Fig. 1: Generating de novo features based on genome coverage.

a Workflow to generate TARs and to identify biologically meaningful uTARs. b Total genome assembly sequence length for human (hg38 and hg16), mouse (mm10), chicken (GRCg6a), gray mouse lemur (Mmur_3.0), naked mole rat (HetGla_1.0), and sea urchin (Spur_4.2). c Total number of annotated transcripts in existing annotations normalized to the assembly sequence length for humans (hg38 GENCODE v30, hg16 RefSeq), mouse (GENCODE vM21), chicken (GRCg6a Ensembl v96), gray mouse lemur (Mmur_3.0 RefSeq), naked mole rat (HetGla_1.0 RefSeq), and sea urchin (Spur_4.2 RefSeq). d Relative number of unique scRNA-seq reads outside of gene annotations contained in uTARs for each cell shown as violin plots (3849 cells in hg38 and hg19, 6113 in mouse, 14008 in chicken, 6321 in lemur, 2657 in naked mole rat, 2658 in sea urchin).
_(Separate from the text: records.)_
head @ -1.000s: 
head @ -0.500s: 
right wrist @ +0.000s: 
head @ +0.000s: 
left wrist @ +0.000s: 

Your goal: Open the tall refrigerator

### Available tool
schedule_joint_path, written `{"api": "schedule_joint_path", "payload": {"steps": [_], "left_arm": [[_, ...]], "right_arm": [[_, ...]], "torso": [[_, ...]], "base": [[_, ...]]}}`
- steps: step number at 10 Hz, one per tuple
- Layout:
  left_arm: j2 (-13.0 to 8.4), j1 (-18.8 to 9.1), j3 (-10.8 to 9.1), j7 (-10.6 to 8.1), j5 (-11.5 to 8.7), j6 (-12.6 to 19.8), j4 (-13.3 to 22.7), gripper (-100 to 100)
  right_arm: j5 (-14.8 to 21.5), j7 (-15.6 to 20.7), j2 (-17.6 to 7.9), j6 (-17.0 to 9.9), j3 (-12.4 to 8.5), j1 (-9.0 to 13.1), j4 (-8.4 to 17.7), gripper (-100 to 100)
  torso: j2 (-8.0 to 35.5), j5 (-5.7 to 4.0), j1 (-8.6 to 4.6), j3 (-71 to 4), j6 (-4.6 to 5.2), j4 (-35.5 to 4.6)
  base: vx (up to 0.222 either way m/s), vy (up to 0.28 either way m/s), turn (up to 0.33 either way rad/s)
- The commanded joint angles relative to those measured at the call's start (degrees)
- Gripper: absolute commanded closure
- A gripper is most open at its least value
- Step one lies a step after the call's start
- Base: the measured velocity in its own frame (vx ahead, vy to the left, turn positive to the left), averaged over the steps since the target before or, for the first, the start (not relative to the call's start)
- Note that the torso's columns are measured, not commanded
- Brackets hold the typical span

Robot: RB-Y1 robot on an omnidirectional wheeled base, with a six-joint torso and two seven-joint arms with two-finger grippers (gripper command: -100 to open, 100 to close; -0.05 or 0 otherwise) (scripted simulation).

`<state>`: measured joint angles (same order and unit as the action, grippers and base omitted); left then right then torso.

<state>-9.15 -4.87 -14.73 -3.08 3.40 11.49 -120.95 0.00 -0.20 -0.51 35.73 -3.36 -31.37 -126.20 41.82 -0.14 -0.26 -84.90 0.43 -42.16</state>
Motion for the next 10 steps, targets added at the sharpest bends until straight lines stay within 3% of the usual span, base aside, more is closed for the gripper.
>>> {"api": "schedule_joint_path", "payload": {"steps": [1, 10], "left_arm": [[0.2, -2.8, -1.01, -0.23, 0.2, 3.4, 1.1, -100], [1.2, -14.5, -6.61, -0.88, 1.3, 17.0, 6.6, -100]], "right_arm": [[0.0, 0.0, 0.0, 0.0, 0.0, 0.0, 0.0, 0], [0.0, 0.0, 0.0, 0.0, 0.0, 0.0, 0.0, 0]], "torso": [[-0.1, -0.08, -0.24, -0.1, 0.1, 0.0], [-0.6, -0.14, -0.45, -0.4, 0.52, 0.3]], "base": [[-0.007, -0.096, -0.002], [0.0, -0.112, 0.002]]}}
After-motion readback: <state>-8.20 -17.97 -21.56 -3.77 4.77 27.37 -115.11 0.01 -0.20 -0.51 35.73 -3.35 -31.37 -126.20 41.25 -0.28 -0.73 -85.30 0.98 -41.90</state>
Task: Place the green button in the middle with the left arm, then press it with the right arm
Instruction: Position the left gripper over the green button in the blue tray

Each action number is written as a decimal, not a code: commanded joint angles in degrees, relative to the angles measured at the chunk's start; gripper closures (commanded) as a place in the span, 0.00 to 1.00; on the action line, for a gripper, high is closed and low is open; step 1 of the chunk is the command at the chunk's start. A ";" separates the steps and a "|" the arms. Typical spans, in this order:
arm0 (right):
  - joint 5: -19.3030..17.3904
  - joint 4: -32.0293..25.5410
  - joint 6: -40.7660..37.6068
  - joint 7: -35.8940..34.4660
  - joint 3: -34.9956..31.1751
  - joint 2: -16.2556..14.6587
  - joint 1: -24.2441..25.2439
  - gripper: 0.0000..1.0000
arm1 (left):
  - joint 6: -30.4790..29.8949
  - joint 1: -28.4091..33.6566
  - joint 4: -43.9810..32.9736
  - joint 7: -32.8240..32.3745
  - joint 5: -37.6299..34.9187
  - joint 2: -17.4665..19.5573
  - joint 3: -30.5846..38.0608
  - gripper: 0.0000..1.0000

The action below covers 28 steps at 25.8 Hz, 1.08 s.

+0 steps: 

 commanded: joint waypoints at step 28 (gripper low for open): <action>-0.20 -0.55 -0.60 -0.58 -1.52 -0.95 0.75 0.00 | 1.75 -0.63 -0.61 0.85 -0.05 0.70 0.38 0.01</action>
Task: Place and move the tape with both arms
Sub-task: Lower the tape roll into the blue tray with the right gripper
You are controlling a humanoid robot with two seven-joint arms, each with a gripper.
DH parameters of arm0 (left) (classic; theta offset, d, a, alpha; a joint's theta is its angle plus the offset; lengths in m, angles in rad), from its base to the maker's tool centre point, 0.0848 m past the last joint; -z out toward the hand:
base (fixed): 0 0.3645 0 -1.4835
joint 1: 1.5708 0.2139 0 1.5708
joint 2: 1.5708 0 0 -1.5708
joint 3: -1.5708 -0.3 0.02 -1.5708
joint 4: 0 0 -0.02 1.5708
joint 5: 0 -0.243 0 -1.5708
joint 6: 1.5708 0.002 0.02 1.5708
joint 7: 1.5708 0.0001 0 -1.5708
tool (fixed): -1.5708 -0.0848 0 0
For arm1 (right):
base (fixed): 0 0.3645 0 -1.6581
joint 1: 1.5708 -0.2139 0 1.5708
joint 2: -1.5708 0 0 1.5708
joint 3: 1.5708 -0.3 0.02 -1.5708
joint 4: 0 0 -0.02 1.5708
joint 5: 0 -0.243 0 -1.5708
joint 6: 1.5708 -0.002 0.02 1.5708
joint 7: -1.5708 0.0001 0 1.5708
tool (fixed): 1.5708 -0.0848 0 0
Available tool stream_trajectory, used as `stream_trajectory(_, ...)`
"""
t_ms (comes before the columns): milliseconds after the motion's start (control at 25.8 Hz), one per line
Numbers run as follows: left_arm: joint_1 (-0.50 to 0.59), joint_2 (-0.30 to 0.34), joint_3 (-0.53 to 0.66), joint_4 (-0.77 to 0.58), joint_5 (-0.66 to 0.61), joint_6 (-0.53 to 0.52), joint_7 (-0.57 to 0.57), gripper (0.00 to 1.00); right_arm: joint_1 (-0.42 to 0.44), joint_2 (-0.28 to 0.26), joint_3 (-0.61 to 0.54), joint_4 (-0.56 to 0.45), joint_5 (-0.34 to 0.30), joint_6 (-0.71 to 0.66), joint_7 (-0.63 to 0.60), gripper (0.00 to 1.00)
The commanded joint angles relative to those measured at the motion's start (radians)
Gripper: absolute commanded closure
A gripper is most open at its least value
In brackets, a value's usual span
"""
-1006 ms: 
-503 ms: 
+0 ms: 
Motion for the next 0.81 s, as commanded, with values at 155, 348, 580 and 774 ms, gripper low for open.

Mean values (black dots) and 2 standard deviations above and below the mean (black bars) are shown. e Relative number of unique scRNA-seq reads outside of gene annotations for different human genome assemblies and annotations at different times (3849 cells). f Example of groHMM defined aTAR (red) and uTAR (maroon) features along hg16 chr22 with RefSeq hg16 gene annotations shown in blue. Sense strand coverage plotted in black while antisense strand coverage plotted in gray (log-e scale).